Манита отталкивала холсты руками. А они наползали опять. Пахло смолой и льняным маслом. Между холстов просовывалось лицо Синички. Она умиленно складывала ручки на груди, поверх застиранного больничного цветастого халатишка, и, разевая рот, пела высоко и далеко. Она пела не ей. Она пела своему замученному, закопанному в зимней земле новорожденному ребенку. Она так помнила своего ребенка. Она пела ему колыбельные. Теперь младенец, убитый ею, навсегда останется грудным. Не вырастет никогда. Какое счастье навек застыть холодным янтарем!
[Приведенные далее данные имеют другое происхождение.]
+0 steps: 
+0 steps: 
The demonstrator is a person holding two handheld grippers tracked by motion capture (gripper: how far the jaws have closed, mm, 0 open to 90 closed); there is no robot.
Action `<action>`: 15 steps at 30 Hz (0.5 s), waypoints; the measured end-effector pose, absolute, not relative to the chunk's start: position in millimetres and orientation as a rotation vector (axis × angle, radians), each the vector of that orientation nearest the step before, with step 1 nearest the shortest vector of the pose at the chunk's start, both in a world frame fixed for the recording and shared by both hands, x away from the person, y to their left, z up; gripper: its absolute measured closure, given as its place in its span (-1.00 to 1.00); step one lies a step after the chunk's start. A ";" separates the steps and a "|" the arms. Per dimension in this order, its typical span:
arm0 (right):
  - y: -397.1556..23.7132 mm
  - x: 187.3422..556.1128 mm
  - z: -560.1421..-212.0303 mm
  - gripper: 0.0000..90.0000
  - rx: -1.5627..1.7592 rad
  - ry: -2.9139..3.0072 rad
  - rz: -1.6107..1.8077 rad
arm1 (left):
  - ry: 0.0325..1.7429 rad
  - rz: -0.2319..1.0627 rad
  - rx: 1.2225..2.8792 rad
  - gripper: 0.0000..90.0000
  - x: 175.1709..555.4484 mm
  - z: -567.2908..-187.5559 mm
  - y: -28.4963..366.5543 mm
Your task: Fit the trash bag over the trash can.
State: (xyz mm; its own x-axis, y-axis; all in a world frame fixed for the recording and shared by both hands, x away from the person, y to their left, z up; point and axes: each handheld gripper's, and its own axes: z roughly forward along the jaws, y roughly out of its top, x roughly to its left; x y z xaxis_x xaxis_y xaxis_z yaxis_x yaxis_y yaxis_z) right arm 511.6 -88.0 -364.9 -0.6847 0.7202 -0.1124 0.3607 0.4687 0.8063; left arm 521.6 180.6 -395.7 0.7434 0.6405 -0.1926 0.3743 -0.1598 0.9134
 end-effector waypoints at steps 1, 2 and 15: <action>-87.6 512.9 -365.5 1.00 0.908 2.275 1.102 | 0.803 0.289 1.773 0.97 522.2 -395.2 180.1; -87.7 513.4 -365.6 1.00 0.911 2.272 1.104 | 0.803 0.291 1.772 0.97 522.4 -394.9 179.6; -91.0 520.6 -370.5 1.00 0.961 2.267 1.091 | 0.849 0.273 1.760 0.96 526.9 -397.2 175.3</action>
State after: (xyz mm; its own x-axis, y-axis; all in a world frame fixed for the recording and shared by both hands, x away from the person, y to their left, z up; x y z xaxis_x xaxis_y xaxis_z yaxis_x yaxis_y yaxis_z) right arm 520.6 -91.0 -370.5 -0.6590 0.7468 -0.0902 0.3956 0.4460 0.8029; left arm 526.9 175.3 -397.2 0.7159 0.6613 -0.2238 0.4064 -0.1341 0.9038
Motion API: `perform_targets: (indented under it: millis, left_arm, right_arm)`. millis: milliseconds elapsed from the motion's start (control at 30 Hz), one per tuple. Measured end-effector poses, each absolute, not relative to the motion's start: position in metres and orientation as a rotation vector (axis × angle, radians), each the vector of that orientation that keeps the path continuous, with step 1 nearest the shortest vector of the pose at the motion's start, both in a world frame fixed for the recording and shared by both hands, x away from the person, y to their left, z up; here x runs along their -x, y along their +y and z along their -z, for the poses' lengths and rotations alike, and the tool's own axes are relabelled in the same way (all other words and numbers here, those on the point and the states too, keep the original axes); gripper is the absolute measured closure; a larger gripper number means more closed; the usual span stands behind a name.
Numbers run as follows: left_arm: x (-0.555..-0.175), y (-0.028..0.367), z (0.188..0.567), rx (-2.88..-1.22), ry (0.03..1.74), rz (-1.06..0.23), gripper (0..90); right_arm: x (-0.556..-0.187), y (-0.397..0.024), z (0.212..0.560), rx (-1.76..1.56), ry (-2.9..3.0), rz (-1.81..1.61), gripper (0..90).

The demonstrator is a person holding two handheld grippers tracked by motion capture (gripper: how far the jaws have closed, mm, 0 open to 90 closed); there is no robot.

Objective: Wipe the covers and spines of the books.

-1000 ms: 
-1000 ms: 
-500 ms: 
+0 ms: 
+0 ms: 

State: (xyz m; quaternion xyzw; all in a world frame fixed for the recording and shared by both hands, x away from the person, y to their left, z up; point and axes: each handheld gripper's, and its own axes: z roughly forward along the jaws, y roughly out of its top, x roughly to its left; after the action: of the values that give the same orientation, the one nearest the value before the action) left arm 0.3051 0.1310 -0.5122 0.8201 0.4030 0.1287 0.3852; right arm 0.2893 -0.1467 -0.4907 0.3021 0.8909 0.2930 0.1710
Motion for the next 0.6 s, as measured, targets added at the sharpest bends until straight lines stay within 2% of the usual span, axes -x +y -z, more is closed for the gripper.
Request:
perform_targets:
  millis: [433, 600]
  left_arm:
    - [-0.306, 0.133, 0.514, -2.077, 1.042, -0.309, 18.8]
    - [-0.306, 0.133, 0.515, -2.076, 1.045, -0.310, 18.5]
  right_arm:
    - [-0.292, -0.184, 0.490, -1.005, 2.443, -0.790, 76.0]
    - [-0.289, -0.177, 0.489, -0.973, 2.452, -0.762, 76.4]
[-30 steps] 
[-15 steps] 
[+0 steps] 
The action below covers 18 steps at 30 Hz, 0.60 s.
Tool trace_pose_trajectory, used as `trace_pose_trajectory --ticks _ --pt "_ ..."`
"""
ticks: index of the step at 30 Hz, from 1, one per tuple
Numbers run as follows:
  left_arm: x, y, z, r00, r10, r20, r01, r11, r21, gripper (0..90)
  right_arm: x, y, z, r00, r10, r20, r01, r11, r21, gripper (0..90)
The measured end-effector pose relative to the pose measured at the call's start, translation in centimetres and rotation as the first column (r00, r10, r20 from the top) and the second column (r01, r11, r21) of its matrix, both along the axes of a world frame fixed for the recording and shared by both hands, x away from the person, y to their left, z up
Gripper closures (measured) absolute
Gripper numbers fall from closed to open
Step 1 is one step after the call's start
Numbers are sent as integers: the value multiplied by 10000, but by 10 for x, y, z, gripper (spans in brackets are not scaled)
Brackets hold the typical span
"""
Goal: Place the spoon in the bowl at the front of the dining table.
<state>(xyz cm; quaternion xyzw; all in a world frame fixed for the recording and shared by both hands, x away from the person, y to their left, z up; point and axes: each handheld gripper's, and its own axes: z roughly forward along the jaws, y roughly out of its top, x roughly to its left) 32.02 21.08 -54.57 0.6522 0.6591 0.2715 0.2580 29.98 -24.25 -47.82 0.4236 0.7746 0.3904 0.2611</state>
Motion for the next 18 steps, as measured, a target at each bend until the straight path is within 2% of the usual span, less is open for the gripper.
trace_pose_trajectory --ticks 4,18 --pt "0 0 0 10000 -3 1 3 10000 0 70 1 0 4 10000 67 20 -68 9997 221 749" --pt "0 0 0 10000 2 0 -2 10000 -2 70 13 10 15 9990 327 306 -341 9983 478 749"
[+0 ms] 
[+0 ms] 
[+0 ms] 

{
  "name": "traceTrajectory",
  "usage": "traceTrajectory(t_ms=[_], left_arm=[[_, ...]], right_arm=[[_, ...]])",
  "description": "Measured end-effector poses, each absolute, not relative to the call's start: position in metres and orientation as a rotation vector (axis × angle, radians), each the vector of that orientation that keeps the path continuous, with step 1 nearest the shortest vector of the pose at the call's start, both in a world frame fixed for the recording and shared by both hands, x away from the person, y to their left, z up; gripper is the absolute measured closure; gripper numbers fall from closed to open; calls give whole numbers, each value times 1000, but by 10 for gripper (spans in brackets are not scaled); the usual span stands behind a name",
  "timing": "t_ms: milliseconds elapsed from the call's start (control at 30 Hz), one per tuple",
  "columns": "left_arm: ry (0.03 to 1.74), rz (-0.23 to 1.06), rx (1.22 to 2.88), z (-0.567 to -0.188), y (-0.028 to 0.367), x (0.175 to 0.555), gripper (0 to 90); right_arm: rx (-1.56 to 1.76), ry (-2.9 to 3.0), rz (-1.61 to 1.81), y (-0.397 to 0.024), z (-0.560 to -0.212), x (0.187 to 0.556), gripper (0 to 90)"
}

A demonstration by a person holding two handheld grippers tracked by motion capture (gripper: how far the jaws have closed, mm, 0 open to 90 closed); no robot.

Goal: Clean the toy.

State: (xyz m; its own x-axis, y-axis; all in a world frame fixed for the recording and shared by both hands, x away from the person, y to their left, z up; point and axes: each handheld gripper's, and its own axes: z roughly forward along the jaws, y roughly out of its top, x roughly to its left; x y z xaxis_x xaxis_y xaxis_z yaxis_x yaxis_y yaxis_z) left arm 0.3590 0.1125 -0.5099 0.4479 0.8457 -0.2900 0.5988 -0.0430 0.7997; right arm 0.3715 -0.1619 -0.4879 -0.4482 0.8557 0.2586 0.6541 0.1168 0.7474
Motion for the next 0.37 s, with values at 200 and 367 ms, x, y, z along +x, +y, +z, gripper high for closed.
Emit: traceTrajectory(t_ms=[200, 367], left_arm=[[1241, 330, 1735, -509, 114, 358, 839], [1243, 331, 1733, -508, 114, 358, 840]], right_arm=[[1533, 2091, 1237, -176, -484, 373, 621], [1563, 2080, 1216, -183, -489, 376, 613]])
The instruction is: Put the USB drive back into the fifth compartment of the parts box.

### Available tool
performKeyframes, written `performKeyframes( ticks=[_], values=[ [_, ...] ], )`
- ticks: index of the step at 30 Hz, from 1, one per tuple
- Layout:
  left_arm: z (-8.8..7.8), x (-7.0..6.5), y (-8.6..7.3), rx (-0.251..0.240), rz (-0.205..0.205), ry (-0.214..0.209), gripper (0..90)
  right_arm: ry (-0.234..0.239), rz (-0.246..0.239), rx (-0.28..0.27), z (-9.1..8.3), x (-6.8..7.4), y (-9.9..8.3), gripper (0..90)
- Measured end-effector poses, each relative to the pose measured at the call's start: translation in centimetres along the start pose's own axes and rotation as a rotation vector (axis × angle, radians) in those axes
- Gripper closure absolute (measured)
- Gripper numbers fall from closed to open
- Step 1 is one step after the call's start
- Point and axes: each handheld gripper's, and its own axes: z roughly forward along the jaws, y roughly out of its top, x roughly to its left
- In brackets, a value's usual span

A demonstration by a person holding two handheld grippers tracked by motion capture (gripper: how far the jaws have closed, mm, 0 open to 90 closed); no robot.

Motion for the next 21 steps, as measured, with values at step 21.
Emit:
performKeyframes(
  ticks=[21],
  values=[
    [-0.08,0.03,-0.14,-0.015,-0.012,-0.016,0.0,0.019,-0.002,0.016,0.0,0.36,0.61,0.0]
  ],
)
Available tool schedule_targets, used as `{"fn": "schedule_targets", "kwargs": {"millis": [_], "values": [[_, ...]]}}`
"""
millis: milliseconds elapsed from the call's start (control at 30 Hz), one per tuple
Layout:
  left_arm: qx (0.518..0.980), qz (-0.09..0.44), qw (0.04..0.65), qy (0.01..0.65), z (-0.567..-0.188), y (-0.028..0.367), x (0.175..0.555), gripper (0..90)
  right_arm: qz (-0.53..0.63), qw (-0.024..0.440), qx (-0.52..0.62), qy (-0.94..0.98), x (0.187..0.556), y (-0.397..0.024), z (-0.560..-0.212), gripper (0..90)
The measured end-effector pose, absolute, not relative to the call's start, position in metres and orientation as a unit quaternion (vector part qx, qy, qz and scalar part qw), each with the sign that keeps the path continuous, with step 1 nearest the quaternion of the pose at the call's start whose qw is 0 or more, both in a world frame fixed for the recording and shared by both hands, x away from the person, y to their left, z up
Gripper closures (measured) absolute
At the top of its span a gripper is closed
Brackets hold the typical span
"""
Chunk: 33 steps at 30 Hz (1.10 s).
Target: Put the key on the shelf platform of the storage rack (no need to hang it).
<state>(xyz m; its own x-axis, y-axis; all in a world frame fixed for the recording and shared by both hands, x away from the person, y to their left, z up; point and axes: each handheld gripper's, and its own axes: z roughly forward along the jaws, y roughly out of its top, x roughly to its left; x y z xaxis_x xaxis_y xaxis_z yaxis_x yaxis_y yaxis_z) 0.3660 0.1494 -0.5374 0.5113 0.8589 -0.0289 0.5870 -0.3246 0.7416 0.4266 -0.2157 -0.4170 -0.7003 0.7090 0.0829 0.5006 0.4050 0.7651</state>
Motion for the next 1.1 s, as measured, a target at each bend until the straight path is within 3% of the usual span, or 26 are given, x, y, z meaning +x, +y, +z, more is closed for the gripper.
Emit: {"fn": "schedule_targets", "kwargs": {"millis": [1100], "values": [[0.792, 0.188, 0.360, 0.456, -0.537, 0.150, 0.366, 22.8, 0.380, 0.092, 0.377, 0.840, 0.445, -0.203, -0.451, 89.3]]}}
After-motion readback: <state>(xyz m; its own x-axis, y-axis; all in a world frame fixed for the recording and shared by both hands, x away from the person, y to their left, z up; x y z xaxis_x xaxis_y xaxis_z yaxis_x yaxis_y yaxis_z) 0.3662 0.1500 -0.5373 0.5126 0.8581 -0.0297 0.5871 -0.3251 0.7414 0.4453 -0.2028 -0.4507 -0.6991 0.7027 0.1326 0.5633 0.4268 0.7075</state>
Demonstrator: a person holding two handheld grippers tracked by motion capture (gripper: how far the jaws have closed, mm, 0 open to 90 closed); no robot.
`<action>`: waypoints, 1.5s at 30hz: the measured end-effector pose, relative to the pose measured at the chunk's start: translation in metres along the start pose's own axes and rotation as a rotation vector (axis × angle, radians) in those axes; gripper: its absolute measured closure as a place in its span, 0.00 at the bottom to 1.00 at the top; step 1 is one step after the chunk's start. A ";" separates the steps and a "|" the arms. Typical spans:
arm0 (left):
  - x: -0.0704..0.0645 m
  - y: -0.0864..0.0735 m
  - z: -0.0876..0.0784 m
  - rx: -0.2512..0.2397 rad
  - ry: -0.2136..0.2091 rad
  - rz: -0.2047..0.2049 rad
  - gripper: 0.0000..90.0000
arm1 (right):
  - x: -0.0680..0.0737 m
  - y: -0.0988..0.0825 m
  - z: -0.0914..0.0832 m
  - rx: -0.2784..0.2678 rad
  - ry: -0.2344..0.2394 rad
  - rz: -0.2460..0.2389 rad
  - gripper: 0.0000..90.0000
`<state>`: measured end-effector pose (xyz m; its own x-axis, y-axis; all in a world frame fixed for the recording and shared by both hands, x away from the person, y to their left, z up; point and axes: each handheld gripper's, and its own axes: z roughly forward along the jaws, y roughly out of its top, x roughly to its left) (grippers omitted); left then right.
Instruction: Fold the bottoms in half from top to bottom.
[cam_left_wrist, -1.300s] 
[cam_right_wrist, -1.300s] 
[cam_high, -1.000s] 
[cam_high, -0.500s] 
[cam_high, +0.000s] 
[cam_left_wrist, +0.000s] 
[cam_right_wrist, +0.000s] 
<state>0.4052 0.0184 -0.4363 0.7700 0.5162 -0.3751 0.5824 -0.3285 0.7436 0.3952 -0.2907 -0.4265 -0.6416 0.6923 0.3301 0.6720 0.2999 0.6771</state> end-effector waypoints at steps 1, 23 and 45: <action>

Синичка пела. Стояла ангелом на облаке. Склоняла птичью головку. Хор больных выл, подпевая ей, не зная хитрых заморских слов. Пие Езу домине, дона эис реквием. Синичка легко касалась облачной рукой, рукой убийцы, мокрого блестящего лба Маниты, и вытирала ей пот ладонью, и целовала ее в лоб. Как мало в жизни милости! Как трудно обнять свободу! На койке, передо всеми в палате, лежала бездвижно связанная по рукам и ногам свобода, и все понимали это, и все тосковали по ней, но никого не нашлось, чтобы подошли и смело свободу развязали. Манита, ты наш проводник? Когда ты поведешь нас к счастью? Завтра? Давай завтра! А сегодня мы еще поедим нашей тюремной кашки из наших жестяных тарелок нашими детскими ложками. Сегодня еще завернемся в невольничьи простыни. Еще забьемся, для краткого скудного сна, за трюмные ящики с неведомым и опасным грузом.

Беньямин улыбался во весь рот.

Он стоял у окна, как обычно стоял, молясь дню и свету, восходящему солнцу, как тогда, жизнь назад, на Соловках, и улыбался широко. Во рту не так много оставалось зубов. Солнцу смешно глядеть на такого беззубого старика; ну и ладно, другим он уже не станет. А будет еще хуже. Надо благодарить каждый встающий день.

Вот и этот день, сегодняшний, Бенька, тоже поблагодари.

Крестился широко, могуче, весело, привольно. Так бурлак на пристани, заслышав дальний колокольный звон, обмахивал себя неуклюжей медвежьей дланью; так стародавний косец в полях взмахивал длинной косой-литовкой, срезая под корень разнотравье, ненароком убивая острым лезвием землеройку, малую пташку, мышку. Бог тоже косец; он, махая незримой косой, идет по земному лугу, и мы все, жалкие духмяные травы, ложимся ему под лезвие тяжелой косы – кто радостно и покорно, кто биясь и дрожа, выкрикивая в лицо Ему проклятья. Это все равно! Косцу все равно. Он идет и косит. По ромашковым луговинам Волги. По берегам северных морей.

Все они, эти люди здесь, в больнице, достойны молитвы. Он один молится за них. За всех. За бедных врачей в первую очередь. Они самые главные страдальцы. Разве легко каждый день обрекать на муки бездну народа, обманывая их, внушая: мы вас лечим, а не калечим! И завтра вы выйдете отсюда, розовые, умытые, с чистыми мыслями, с ясными чувствами!